» What is being asked:
Only one stretch of the data is wanted: the line containing "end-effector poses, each", the line containing "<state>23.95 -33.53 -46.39", and every line between them, copied exactly.

(Collected material Opens)

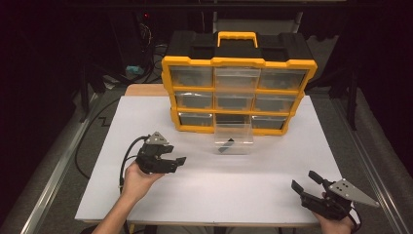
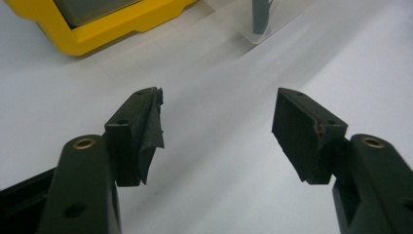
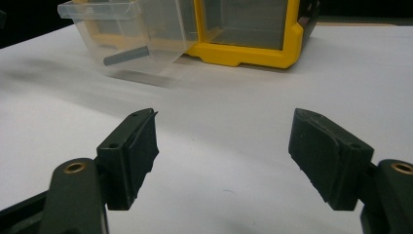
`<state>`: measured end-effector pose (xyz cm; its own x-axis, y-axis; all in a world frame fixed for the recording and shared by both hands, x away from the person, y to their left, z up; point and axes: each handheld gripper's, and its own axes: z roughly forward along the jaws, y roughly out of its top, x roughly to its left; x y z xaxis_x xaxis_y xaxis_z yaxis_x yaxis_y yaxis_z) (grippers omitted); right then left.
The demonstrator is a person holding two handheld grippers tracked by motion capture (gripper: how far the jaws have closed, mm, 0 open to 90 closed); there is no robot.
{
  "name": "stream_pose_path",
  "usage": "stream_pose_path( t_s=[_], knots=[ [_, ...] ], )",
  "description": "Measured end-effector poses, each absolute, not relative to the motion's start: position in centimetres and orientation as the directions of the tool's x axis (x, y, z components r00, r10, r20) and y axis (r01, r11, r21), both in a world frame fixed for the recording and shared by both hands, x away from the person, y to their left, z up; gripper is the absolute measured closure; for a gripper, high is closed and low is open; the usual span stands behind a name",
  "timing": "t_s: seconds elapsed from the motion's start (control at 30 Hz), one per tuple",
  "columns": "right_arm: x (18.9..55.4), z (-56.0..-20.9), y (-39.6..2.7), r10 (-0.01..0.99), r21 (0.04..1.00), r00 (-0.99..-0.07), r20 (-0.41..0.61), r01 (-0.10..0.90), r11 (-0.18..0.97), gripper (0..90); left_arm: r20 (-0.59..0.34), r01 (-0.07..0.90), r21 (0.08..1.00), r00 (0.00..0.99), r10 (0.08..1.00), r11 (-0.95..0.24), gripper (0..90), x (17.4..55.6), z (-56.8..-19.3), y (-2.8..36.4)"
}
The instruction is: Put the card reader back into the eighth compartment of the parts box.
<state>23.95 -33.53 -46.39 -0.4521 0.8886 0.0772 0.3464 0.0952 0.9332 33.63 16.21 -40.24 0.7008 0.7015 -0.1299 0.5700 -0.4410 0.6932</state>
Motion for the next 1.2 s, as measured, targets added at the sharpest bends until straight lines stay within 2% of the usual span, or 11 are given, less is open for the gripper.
stream_pose_path(
  t_s=[0.67, 1.2],
  knots=[
    [24.0, -46.4, -33.5, 0.889, 0.933, -0.451, 0.08, 0.349, 0.093, 26.2, -0.152, 0.566, 0.736, 0.673, 0.724, -0.371, 33.2, 32.4, -42.0, 18.7],
    [24.0, -46.4, -33.6, 0.89, 0.932, -0.448, 0.08, 0.351, 0.093, 26.1, -0.18, 0.548, 0.8, 0.607, 0.774, -0.245, 31.6, 31.0, -43.9, 21.7]
  ],
)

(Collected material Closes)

» Problem solution:
  "description": "Measured end-effector poses, each absolute, not relative to the motion's start: position in centimetres and orientation as the directions of the tool's x axis (x, y, z components r00, r10, r20) and y axis (r01, r11, r21), both in a world frame fixed for the recording and shared by both hands, x away from the person, y to their left, z up; gripper is the absolute measured closure; for a gripper, high is closed and low is open; the usual span stands behind a name",
  "timing": "t_s: seconds elapsed from the motion's start (control at 30 Hz), one per tuple",
  "columns": "right_arm: x (18.9..55.4), z (-56.0..-20.9), y (-39.6..2.7), r10 (-0.01..0.99), r21 (0.04..1.00), r00 (-0.99..-0.07), r20 (-0.41..0.61), r01 (-0.10..0.90), r11 (-0.18..0.97), gripper (0..90); left_arm: r20 (-0.59..0.34), r01 (-0.07..0.90), r21 (0.08..1.00), r00 (0.00..0.99), r10 (0.08..1.00), r11 (-0.95..0.24), gripper (0..90), x (17.4..55.6), z (-56.8..-19.3), y (-2.8..36.4)"
}
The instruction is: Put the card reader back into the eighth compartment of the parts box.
<state>23.95 -33.53 -46.39 -0.4521 0.8886 0.0772 0.3464 0.0952 0.9332 33.63 16.21 -40.24 0.7008 0.7015 -0.1299 0.5700 -0.4410 0.6932</state>

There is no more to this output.